The Berkley Computer Corporation (BCC) pioneers were about to become victims of the “second-system effect”. The theory of the second systems was formulated by an IBM executive named Frederick Brooks, whose career supervising large-scale software teams taught him that designers of computer systems tend to build into their second projects all the pet features that tight finances or short deadlines forced them to leave out of their first. The result is an overgrown, inefficient monstrosity that rarely works as expected. As he put it in his pithy masterpiece, The Mythical Man-Month: “The second is the most dangerous system a man ever designs.” The BCC machine could have sprung full-blown from the pages of Brook’s text. As Lampson recalled, the designers of the economical and practical SDS 940 regarded their next machine as an opportunity to “look at all the things you could make much more wonderful, and plan to make them all more wonderful by creating a system that could handle a lot more users and much larger programs and was much faster and used computing resources much more efficiently and was better and more wonderful in every possible way. “It was not a very realistic enterprise,” he acknowledged. “But at the time is seemed great, the proper next step, as second systems often do.”… Some of the workers, including Thacker, could tell early on that the project was getting out of hand.

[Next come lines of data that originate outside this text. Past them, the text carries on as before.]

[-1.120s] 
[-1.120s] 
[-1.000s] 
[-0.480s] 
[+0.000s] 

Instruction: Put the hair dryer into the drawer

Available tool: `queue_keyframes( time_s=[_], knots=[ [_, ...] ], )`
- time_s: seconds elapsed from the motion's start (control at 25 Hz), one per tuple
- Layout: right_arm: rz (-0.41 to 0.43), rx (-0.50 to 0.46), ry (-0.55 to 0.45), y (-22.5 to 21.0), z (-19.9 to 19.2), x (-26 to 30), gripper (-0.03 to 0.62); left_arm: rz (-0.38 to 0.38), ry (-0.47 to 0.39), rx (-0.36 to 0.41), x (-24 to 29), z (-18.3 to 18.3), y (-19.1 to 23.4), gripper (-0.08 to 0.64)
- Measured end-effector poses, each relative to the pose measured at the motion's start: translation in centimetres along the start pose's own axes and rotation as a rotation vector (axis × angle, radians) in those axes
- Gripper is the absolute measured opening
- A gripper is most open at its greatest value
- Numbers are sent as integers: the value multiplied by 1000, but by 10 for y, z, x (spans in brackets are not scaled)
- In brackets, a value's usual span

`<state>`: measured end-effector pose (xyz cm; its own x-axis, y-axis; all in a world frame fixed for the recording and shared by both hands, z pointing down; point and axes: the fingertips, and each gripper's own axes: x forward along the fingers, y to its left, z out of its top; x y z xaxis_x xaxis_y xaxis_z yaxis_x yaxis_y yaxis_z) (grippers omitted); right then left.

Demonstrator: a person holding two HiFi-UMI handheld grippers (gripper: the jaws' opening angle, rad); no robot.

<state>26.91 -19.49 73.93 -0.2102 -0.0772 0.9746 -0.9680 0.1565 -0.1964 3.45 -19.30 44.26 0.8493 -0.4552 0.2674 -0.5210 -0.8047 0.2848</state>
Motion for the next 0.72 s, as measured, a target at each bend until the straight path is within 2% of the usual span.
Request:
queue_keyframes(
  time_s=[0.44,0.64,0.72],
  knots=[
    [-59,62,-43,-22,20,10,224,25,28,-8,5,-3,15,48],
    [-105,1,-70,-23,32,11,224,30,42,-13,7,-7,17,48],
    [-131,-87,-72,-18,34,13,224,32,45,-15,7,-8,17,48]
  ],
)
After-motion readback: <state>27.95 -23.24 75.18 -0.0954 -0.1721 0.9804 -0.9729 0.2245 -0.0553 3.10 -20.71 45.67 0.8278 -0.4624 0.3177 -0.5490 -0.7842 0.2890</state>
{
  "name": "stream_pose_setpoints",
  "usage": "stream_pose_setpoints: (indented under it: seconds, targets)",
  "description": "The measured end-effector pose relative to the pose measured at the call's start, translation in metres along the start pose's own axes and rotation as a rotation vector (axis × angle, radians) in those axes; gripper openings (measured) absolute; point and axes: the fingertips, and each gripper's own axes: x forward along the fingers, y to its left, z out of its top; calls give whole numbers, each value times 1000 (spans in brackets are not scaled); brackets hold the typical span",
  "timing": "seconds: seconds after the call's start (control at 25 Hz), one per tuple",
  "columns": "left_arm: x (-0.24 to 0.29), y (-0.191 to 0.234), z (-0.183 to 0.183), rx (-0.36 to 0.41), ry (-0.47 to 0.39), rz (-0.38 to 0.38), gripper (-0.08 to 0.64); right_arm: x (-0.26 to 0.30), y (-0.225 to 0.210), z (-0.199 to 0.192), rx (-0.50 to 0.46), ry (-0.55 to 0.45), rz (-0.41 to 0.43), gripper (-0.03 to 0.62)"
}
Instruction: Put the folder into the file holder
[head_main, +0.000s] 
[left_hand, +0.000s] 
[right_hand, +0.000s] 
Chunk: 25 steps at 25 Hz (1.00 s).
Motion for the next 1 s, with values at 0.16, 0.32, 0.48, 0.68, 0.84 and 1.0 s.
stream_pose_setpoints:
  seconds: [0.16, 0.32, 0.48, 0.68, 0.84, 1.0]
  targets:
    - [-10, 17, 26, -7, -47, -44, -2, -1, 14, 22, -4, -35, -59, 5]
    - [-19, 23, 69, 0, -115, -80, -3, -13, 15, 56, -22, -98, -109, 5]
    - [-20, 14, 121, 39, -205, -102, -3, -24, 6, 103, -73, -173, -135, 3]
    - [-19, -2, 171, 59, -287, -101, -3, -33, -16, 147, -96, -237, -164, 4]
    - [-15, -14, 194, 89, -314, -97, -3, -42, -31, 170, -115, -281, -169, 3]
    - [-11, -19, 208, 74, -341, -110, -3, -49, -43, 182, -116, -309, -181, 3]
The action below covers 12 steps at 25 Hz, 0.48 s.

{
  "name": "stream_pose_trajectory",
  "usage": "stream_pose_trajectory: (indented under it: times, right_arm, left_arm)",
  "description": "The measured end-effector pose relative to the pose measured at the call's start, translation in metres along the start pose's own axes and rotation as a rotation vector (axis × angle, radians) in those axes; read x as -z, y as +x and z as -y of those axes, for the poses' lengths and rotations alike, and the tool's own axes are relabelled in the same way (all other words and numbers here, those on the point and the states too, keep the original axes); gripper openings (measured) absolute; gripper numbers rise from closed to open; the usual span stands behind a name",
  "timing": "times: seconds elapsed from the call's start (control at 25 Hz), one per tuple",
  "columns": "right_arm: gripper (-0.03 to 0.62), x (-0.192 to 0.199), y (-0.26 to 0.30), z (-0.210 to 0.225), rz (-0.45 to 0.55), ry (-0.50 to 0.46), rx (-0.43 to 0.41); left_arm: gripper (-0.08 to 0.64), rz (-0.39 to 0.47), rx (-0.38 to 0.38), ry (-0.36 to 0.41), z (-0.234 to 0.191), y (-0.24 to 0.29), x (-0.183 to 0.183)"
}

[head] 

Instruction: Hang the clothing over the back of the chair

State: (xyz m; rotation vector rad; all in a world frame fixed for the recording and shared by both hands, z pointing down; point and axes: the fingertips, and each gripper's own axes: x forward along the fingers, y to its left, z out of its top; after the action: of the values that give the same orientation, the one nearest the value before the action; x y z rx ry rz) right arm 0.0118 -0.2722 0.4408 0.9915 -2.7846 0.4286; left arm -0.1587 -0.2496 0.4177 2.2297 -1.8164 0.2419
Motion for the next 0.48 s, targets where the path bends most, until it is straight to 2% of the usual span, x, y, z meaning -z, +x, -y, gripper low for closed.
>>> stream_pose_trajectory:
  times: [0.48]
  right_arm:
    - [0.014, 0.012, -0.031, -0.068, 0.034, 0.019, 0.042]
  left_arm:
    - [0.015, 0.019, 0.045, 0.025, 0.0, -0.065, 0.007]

The engineer’s engineer possessed the unique trait of aiming for less, not more, in his systems. “This was so unusual for an engineer,” recalled Charles Simonyi, a young immigrant from communist Hungary who assisted Thacker, watching as he chain-smoked through the night designing the machine’s logic, “He had this word for what was happening. He called it ‘biggerism’. I heard this word from him and my English was not that good and I always thought it sounded slightly obscene, because he’d say, you know, ‘This project has been biggered.’”

This lesson goes beyond systems - it applies to any activity which requires a bit of planning.